What you have to do:
Every line from the opening of the records to the line with "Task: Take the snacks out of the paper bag" should be restated exactly, with both ends included and the pictures left out.
** Opening Supplied records block **
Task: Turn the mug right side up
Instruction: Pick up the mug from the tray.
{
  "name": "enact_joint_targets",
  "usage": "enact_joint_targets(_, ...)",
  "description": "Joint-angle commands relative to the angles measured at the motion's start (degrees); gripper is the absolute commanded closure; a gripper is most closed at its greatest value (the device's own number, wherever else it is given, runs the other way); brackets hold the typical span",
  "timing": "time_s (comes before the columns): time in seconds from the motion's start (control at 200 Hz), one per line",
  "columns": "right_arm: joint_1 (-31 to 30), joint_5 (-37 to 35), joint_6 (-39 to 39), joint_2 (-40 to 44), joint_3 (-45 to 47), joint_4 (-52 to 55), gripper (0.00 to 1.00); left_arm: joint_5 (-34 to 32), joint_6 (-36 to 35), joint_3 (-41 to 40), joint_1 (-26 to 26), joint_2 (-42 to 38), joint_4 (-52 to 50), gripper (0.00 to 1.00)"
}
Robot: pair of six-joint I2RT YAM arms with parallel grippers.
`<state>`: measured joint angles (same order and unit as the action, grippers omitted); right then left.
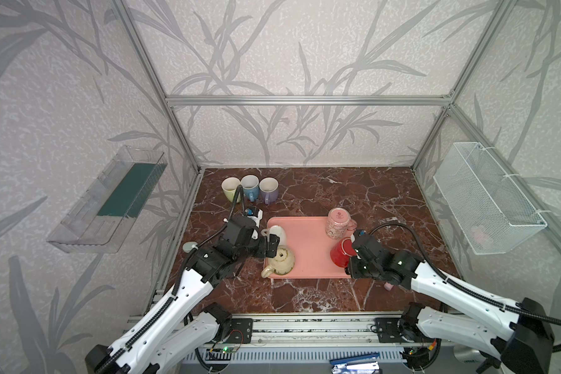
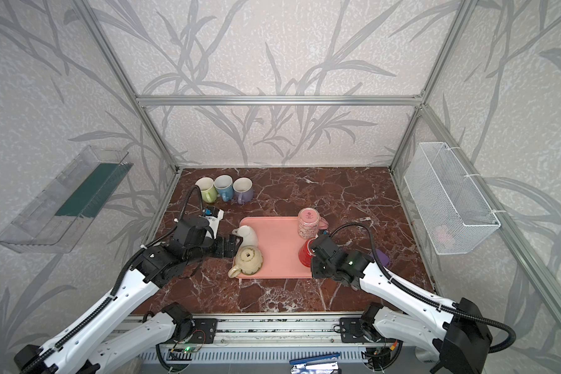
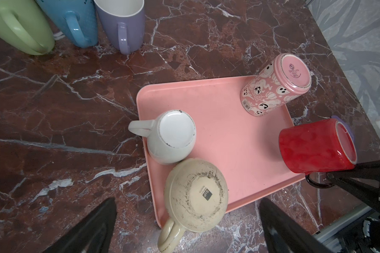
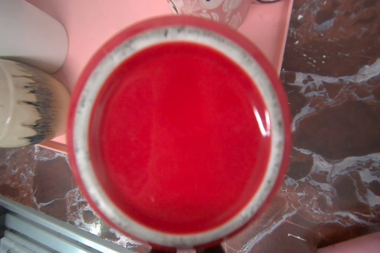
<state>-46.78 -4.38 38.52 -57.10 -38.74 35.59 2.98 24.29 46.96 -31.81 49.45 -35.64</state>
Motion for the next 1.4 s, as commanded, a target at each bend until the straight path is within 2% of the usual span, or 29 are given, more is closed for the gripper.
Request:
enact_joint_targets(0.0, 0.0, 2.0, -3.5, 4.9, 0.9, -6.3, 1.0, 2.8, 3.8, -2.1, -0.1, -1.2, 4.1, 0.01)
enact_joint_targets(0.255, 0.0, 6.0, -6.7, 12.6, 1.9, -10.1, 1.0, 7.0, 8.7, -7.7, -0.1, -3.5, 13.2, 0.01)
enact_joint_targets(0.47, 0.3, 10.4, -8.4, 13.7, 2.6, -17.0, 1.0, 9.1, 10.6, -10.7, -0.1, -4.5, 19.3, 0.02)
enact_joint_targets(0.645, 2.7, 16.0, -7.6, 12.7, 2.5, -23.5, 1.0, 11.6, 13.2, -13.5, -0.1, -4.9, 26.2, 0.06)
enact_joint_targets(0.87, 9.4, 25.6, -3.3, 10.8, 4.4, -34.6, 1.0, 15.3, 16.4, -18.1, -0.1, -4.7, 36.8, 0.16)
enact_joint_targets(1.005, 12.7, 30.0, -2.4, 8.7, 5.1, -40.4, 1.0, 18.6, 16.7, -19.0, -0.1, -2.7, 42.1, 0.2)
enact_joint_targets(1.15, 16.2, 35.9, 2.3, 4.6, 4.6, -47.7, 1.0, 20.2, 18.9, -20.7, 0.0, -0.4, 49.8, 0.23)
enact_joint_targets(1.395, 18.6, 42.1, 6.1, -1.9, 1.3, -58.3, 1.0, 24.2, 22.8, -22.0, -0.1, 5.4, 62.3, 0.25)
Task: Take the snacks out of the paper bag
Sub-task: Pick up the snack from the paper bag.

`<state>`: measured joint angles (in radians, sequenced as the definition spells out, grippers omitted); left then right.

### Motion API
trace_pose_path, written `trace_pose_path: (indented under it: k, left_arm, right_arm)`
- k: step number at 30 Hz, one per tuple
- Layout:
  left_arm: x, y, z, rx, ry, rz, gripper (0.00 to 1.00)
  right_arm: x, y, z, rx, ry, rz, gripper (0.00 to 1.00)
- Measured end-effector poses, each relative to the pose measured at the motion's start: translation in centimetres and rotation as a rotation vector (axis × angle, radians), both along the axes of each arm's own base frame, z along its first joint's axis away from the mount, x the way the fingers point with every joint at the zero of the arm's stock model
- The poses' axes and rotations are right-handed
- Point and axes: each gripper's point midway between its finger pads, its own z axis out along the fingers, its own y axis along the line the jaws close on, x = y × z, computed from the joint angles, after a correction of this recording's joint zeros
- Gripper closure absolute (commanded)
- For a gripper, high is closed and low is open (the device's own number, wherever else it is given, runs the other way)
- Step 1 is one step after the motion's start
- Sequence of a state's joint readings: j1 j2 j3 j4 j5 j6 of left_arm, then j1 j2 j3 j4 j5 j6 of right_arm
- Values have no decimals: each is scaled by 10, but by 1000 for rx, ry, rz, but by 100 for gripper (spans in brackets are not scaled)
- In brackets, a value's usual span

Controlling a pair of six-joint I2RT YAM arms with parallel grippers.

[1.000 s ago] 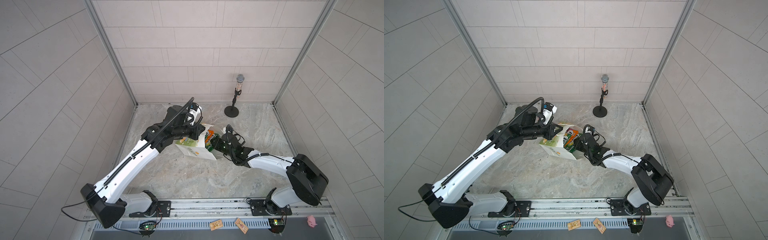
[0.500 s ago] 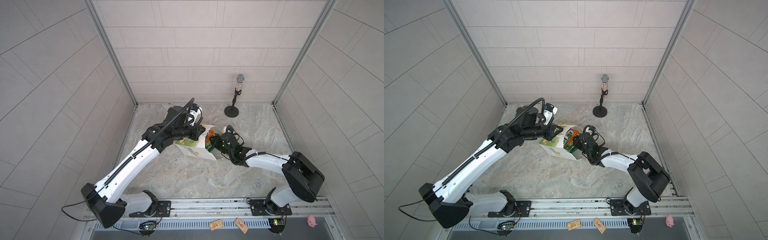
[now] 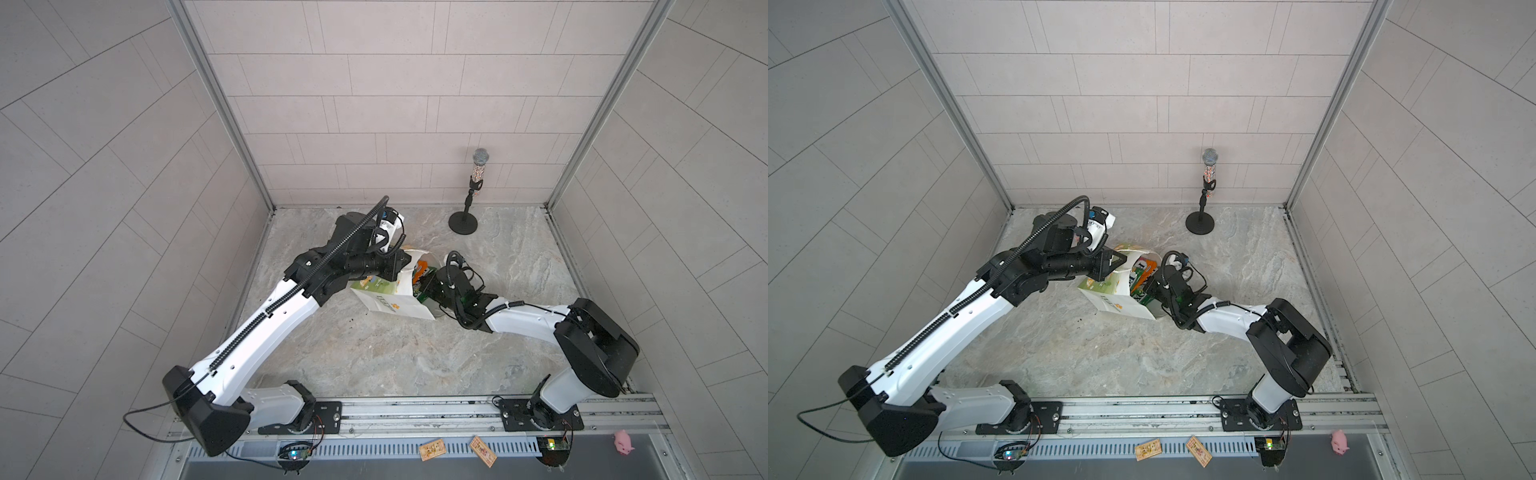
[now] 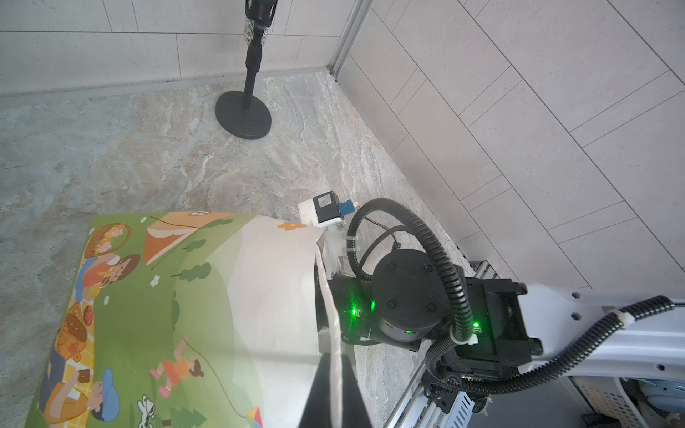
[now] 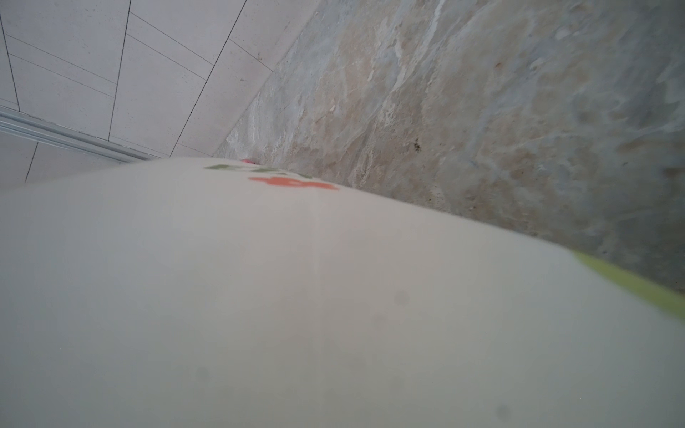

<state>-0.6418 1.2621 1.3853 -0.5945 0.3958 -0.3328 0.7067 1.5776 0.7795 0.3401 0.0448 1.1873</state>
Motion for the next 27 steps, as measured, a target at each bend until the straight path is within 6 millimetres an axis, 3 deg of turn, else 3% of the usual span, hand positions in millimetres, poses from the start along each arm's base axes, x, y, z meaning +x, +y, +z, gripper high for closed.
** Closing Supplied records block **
Solution to this exercise:
Task: Turn the mug right side up
Instruction: Pick up the mug from the tray.
{
  "name": "enact_joint_targets",
  "usage": "enact_joint_targets(_, ...)",
  "description": "Joint-angle commands relative to the angles measured at the motion's start (degrees); gripper is the absolute commanded closure; a gripper is most closed at its greatest value (the device's own number, wherever else it is given, runs the other way); brackets hold the typical span",
  "timing": "time_s (comes before the columns): time in seconds from the motion's start (control at 200 Hz), one per line",
  "columns": "right_arm: joint_1 (-31 to 30), joint_5 (-37 to 35), joint_6 (-39 to 39), joint_2 (-40 to 44), joint_3 (-45 to 47), joint_4 (-52 to 55), gripper (0.00 to 1.00); left_arm: joint_5 (-34 to 32), joint_6 (-36 to 35), joint_3 (-41 to 40), joint_1 (-26 to 26), joint_2 (-42 to 38), joint_4 (-52 to 50), gripper (0.00 to 1.00)"
}
Robot: pair of six-joint I2RT YAM arms with parallel grippers.
`<state>`: measured joint angles (same order and unit as the action, grippers omitted); right then left.
<state>-46.78 -4.38 38.52 -57.10 -38.74 35.59 2.98 24.29 46.96 -31.81 49.45 -35.64</state>
Motion for the next 1.4 s, as commanded, a target at each bend until the straight path is within 2% of the usual span, or 29 are given, more is closed for the gripper.
Request:
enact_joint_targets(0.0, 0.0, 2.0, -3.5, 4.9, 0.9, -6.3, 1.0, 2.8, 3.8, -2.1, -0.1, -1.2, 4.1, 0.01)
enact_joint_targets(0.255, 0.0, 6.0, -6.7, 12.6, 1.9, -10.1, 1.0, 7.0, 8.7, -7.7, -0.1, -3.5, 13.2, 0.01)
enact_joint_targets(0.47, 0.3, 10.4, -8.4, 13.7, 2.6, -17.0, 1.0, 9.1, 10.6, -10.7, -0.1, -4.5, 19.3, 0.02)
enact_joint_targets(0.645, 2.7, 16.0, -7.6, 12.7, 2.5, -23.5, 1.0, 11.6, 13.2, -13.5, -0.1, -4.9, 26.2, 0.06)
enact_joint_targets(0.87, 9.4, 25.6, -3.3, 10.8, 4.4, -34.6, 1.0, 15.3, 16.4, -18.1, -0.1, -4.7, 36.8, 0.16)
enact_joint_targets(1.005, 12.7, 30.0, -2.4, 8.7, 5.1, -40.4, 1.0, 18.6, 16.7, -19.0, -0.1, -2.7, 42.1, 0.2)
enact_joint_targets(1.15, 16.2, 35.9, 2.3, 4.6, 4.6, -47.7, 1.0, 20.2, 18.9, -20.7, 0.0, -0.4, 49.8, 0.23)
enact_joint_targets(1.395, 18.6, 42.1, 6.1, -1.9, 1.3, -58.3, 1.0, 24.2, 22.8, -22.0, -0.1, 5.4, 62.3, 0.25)
Task: Take the snacks out of the paper bag

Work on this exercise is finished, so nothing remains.